> [DATA FOR REVIEW]:

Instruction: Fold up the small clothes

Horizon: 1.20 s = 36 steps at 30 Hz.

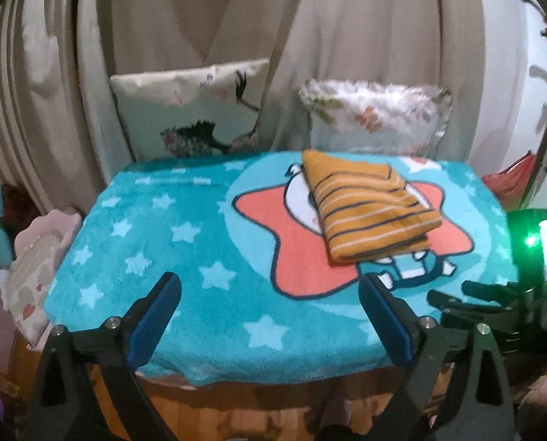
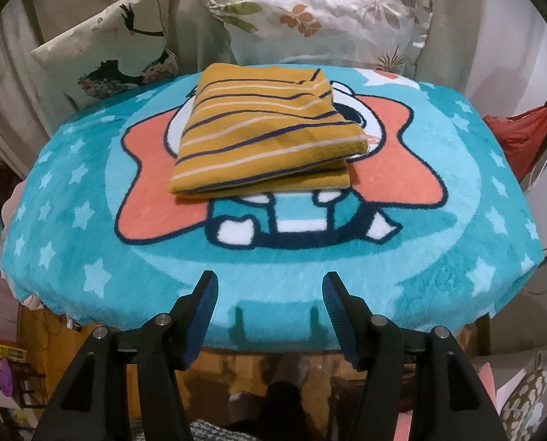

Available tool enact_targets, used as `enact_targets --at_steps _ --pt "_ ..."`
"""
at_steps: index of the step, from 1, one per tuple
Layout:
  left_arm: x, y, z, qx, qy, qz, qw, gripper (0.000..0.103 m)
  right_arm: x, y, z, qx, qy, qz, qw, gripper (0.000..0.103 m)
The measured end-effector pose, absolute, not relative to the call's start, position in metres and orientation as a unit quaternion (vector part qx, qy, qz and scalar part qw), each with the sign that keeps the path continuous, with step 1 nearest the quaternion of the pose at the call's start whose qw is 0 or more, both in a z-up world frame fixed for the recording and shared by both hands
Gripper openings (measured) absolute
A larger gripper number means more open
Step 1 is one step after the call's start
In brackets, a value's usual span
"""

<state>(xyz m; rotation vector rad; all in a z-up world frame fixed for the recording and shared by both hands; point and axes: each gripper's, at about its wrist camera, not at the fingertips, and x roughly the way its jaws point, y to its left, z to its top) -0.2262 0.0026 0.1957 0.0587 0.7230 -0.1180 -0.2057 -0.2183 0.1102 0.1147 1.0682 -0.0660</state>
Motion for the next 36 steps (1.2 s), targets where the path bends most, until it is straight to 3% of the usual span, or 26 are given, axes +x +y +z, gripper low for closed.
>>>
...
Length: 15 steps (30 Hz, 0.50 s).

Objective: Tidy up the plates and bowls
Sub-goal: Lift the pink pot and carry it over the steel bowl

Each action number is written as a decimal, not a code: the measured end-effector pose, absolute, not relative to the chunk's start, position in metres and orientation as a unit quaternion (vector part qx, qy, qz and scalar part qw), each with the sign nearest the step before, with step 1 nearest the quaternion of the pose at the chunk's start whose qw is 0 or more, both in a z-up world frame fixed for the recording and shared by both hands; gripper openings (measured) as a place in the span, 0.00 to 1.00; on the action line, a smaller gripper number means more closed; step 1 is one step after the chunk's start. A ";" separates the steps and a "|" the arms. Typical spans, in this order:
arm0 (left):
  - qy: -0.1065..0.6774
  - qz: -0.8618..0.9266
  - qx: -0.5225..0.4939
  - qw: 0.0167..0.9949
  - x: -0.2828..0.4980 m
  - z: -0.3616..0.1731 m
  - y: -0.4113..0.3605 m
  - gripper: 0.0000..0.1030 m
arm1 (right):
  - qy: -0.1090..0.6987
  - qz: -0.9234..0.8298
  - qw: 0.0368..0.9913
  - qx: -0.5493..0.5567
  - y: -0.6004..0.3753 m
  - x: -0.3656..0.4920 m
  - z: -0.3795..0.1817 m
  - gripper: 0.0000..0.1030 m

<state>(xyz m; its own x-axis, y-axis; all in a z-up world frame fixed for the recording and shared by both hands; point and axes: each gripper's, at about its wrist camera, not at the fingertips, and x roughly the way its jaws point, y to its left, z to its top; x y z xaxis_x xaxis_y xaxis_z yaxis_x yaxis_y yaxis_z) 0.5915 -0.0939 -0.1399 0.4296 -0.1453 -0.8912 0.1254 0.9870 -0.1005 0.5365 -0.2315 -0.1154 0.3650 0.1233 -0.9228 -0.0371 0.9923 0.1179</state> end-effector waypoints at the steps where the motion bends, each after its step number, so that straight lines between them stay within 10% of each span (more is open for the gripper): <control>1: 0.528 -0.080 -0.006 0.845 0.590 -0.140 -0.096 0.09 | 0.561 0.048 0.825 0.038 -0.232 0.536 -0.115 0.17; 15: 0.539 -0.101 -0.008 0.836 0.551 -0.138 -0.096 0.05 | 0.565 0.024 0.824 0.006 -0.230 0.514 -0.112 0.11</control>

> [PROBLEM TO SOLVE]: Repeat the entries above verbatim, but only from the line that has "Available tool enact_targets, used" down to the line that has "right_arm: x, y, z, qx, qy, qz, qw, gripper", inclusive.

> [ANSWER SPACE]:
Available tool enact_targets, used as `enact_targets --at_steps _ --pt "_ ..."`
"""
at_steps: index of the step, from 1, one per tuple
Layout:
  left_arm: x, y, z, qx, qy, qz, qw, gripper (0.000..0.103 m)
  right_arm: x, y, z, qx, qy, qz, qw, gripper (0.000..0.103 m)

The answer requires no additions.